Question on dynamic home_server

Yushu Shi (yusshi) yusshi at
Wed Jun 15 00:37:10 UTC 2022

Thank you Alan and Michael for your replies.

Sadly this is what our customer demands. Their deployment has multiple regions. Each region has multiple RADIUS servers. For an individual NAS device, its primary and secondary region are resolved by DNS query based on the geographic location of the NAS. As NAS provider, we are required to do round-robin inside the primary region's server pool. When all servers in the primary region fail, we should fall back to the secondary region.

Looks like we have to use a separate process to resolve the IP address of all servers then change the config files.

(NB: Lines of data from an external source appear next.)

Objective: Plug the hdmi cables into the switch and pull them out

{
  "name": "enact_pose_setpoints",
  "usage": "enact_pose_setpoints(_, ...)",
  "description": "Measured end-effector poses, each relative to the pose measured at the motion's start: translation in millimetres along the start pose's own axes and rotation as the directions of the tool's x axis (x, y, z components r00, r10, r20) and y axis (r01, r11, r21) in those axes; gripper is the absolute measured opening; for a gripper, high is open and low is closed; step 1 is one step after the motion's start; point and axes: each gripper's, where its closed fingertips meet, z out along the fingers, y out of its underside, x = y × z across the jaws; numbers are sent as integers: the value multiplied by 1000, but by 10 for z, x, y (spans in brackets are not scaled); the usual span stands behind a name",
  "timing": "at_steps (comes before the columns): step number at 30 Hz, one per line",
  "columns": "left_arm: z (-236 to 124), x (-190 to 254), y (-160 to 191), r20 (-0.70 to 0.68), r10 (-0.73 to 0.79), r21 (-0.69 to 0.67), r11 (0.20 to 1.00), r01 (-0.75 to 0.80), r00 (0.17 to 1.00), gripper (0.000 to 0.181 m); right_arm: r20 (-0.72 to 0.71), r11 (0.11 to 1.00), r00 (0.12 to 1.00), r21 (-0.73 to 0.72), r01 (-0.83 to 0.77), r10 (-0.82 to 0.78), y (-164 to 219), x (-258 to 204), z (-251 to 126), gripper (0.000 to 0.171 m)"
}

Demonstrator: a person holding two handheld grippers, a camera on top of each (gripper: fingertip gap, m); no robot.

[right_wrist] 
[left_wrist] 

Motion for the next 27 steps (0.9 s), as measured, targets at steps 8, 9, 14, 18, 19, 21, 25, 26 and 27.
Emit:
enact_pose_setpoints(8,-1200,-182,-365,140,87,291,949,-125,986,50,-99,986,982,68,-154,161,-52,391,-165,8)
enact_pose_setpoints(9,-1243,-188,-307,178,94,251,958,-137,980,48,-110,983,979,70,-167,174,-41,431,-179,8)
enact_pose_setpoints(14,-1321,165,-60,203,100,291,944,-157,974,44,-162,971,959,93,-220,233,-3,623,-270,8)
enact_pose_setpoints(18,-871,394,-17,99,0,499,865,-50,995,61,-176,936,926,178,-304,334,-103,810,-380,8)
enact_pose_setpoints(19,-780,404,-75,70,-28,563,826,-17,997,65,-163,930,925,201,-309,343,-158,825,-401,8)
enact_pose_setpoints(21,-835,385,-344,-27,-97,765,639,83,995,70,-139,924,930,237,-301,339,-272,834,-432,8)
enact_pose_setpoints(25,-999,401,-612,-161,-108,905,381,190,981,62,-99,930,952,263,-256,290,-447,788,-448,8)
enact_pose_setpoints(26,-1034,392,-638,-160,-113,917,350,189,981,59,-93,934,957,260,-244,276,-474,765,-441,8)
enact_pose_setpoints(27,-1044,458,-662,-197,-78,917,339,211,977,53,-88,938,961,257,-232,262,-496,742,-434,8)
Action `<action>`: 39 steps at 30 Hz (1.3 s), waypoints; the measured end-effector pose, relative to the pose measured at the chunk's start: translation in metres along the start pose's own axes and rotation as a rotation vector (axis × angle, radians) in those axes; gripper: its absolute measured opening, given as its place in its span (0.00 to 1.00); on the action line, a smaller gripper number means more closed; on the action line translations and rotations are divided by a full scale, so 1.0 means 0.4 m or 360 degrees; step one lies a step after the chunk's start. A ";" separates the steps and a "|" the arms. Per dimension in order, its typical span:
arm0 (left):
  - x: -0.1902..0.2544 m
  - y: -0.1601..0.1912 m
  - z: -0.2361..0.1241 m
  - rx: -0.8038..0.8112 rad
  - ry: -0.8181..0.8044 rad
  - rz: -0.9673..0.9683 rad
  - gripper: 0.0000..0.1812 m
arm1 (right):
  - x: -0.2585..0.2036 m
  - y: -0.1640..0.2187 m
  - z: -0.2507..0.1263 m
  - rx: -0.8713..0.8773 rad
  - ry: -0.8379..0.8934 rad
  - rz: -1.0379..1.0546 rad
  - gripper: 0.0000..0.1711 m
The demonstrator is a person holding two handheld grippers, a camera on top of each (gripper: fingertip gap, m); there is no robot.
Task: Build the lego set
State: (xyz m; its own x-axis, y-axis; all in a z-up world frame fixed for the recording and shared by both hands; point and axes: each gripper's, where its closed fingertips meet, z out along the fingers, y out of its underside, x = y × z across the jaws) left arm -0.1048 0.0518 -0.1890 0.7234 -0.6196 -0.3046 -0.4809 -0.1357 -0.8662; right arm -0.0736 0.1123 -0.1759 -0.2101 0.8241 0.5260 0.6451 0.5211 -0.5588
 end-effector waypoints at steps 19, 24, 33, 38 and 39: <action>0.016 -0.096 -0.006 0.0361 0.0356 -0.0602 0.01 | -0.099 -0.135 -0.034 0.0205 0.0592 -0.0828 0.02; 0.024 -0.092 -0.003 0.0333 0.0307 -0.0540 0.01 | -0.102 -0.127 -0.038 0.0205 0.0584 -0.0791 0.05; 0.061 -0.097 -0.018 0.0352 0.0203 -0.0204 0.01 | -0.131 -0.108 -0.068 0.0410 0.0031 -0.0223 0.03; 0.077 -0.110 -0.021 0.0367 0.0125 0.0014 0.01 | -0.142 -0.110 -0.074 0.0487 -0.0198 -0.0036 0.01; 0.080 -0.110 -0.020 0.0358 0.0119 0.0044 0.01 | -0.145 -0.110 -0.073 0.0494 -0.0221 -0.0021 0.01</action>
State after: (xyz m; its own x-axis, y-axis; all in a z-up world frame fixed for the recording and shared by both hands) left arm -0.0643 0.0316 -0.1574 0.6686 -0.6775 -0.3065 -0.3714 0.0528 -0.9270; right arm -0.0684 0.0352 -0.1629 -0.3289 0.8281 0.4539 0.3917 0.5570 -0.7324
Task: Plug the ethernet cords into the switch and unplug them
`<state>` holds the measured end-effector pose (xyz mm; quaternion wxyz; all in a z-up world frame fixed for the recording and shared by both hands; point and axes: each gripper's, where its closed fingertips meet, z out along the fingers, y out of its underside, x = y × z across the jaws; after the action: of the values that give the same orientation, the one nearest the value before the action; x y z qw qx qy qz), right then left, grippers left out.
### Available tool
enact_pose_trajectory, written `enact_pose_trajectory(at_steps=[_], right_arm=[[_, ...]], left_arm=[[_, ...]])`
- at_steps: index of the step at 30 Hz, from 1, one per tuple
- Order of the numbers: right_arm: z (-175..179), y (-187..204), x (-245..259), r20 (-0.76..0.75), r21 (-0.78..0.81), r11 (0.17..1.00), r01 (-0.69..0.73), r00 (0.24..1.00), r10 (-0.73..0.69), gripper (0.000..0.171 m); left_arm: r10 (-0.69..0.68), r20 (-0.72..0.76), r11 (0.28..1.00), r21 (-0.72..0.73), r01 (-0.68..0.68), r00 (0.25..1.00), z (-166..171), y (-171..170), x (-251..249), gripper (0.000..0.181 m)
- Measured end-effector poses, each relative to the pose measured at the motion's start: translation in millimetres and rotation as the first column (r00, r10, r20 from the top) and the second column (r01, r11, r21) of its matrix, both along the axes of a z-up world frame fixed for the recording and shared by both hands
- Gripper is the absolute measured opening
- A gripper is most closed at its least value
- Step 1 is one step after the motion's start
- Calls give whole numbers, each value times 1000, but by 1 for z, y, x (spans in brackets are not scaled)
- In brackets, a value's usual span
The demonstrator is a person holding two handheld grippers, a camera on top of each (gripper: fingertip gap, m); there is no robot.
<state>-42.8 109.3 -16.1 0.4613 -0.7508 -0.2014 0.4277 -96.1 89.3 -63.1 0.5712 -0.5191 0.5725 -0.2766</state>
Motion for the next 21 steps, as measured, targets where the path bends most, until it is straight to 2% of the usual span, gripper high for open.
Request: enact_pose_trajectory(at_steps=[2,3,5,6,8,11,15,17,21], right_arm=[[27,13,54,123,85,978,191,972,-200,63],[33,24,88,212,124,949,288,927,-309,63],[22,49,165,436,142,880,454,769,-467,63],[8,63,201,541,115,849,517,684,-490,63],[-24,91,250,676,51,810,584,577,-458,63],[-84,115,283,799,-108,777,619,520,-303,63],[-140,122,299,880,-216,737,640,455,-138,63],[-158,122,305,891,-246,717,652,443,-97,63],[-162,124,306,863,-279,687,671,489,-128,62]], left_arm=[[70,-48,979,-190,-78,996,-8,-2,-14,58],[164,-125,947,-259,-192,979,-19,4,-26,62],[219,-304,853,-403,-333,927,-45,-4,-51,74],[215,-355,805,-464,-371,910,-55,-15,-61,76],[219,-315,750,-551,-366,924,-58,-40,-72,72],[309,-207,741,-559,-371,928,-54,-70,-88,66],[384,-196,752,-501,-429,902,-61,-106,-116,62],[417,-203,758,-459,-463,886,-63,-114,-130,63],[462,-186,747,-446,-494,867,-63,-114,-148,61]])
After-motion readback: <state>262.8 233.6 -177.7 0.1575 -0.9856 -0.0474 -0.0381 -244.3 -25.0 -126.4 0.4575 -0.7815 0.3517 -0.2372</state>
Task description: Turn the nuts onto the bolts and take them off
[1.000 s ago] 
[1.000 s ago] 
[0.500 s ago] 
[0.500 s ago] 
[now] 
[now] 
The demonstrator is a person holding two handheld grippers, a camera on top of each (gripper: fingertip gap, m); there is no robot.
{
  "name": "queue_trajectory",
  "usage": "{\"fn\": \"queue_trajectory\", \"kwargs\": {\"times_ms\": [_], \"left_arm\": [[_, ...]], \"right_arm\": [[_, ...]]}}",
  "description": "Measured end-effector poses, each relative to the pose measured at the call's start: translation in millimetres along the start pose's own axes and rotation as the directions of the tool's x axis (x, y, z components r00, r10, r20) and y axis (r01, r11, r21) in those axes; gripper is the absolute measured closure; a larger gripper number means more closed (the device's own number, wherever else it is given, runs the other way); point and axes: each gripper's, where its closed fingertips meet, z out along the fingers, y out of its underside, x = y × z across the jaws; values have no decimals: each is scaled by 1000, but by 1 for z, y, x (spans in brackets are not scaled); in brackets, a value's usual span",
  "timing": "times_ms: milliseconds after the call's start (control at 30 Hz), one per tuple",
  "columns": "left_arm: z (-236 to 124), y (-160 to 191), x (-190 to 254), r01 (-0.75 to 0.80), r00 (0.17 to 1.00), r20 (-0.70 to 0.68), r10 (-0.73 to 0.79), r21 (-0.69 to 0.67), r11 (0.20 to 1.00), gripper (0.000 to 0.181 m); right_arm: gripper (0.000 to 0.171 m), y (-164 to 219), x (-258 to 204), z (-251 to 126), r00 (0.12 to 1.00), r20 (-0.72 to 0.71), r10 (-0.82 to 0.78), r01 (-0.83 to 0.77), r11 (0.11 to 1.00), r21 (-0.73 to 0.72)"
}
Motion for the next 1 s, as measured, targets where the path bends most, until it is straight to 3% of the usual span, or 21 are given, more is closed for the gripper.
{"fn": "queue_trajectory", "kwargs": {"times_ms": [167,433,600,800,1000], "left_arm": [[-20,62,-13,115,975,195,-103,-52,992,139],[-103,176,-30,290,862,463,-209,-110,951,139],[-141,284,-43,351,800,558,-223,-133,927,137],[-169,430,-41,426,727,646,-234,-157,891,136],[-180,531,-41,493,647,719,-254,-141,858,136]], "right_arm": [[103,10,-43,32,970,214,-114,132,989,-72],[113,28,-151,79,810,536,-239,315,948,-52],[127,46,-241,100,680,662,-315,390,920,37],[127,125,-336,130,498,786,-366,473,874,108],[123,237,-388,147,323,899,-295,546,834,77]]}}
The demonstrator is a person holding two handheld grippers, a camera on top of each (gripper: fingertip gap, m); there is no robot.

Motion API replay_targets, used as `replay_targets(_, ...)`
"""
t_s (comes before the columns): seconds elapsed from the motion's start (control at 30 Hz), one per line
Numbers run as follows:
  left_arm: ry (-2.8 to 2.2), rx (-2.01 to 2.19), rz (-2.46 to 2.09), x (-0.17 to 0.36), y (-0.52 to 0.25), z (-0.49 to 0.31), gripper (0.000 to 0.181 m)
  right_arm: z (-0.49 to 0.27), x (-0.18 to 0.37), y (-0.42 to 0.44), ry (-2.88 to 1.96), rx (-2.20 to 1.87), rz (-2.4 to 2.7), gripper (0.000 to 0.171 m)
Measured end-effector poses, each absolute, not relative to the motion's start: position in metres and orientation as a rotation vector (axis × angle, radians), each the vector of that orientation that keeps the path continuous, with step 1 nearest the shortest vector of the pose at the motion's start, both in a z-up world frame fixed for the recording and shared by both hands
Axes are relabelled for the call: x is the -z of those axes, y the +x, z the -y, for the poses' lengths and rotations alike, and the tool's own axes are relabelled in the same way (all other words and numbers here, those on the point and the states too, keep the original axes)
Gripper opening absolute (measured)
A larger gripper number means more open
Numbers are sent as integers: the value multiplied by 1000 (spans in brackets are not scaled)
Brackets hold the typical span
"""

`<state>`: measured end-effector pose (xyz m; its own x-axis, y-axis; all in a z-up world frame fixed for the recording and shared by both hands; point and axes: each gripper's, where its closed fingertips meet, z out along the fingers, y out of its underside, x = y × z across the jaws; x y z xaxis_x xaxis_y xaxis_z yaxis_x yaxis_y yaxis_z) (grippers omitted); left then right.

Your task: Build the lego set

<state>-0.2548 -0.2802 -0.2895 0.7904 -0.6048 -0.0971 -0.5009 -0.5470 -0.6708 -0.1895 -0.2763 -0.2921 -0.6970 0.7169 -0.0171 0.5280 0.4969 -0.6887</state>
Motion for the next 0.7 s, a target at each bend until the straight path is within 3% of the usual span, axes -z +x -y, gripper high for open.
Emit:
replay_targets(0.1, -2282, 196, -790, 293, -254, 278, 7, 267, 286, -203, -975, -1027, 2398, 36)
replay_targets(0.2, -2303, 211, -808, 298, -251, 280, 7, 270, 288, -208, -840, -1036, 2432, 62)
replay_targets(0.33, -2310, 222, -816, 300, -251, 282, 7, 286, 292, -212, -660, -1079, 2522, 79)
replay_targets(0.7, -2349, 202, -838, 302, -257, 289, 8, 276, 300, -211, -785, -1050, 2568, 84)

But I tried changing ipaddr of the home_server in proxy.conf, sending HUP signal to freeradius, but freeradius still proxy to the previous IP address. Looks like changing ipaddr of the home server does not work. Is this true?

Is there any way to fail-over between two home server pools? 


On 6/14/22, 12:49 PM, "Alan DeKok" <aland at> wrote:

    On Jun 14, 2022, at 12:03 AM, Yushu Shi (yusshi) via Freeradius-Users <freeradius-users at> wrote:
    > Need some help with using freeradius as a proxy to two radius server pools.
    > The requirement is like below:

      I agree with Michael here.  This is not an appropriate use-case.

    >  *   There are two server pools, identified with host names:  and
    >  *   DNS request to the two host names returns the IP addresses of several servers in the pool in a round robin fashion, i.e, “host” command returns 3 IP addresses.
    >  *   IP address of each server may get changed. Need to honor DNS TTL timer.
    >  *   All auth requests should be directed to the hosts in the primary pool round robin, and only fail over to the secondary if all hosts behind the primary are unresponsive.
    > Is there any way to accomplish these requirements without restarting the process? How should I create the home_server pools in proxy.conf to do this?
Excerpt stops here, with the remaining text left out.